Assigned task -
Could you filter the data below down to the lines that hold the word "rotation"?

'''

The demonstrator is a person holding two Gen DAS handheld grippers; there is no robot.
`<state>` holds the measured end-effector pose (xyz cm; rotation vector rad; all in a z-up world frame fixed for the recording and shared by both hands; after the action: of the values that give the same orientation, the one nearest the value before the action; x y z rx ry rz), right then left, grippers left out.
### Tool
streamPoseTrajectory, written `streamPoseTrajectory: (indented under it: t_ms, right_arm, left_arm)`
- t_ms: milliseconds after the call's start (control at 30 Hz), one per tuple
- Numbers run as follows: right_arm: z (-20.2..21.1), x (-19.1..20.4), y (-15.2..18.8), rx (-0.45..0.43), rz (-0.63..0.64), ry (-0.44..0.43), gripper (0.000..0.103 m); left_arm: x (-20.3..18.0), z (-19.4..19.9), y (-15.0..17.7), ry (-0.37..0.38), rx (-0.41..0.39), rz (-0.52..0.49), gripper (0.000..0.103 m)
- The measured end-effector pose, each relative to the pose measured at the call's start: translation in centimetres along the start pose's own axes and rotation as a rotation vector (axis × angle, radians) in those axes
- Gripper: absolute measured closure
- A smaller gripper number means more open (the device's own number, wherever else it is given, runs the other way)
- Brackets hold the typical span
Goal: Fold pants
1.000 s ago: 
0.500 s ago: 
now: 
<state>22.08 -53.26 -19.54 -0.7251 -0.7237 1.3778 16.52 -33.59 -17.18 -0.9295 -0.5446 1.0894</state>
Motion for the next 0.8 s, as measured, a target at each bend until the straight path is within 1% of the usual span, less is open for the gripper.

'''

Solution to the exercise -
`<state>` holds the measured end-effector pose (xyz cm; rotation vector rad; all in a z-up world frame fixed for the recording and shared by both hands; after the action: of the values that give the same orientation, the one nearest the value before the action; x y z rx ry rz), right then left, grippers left out.
- The measured end-effector pose, each relative to the pose measured at the call's start: translation in centimetres along the start pose's own axes and rotation as a rotation vector (axis × angle, radians) in those axes

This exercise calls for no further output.